What needs to be done: Track down every line below that holds "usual" and copy it.

====== Dataset excerpt ======

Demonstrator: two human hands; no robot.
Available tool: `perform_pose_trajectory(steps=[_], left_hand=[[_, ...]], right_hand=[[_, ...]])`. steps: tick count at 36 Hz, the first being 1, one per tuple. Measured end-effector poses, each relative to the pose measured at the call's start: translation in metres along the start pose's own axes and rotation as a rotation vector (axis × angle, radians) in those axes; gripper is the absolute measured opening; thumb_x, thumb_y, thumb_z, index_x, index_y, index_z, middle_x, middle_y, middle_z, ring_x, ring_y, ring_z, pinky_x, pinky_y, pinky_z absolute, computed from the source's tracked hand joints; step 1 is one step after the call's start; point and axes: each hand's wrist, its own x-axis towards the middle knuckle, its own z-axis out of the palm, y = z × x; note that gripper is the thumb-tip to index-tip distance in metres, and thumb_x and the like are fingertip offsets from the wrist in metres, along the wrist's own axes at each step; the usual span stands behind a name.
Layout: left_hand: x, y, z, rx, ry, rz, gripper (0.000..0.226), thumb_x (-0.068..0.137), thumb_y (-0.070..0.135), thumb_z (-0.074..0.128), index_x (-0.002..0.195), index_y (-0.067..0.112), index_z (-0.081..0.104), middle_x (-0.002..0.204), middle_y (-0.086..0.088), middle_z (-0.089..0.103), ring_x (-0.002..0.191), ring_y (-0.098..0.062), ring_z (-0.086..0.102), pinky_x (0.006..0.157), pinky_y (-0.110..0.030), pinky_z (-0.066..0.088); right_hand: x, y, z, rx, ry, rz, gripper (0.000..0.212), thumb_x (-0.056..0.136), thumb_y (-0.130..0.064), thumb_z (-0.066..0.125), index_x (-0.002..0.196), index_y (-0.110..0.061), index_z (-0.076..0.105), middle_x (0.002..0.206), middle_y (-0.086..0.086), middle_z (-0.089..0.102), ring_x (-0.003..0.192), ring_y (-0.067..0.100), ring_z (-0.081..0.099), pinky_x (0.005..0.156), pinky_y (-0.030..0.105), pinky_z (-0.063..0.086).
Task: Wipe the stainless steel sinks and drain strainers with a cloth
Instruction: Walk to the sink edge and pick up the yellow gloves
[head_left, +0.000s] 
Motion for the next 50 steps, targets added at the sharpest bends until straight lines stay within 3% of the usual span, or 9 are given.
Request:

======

Answer space:
Available tool: `perform_pose_trajectory(steps=[_], left_hand=[[_, ...]], right_hand=[[_, ...]])`. steps: tick count at 36 Hz, the first being 1, one per tuple. Measured end-effector poses, each relative to the pose measured at the call's start: translation in metres along the start pose's own axes and rotation as a rotation vector (axis × angle, radians) in those axes; gripper is the absolute measured opening; thumb_x, thumb_y, thumb_z, index_x, index_y, index_z, middle_x, middle_y, middle_z, ring_x, ring_y, ring_z, pinky_x, pinky_y, pinky_z absolute, computed from the source's tracked hand joints; step 1 is one step after the call's start; point and axes: each hand's wrist, its own x-axis towards the middle knuckle, its own z-axis out of the palm, y = z × x; note that gripper is the thumb-tip to index-tip distance in metres, and thumb_x and the like are fingertip offsets from the wrist in metres, along the wrist's own axes at each step; the usual span stands behind a name.
Motion for the next 50 steps, targets added at the sharpest bends until straight lines stay within 3% of the usual span, or 9 are given.

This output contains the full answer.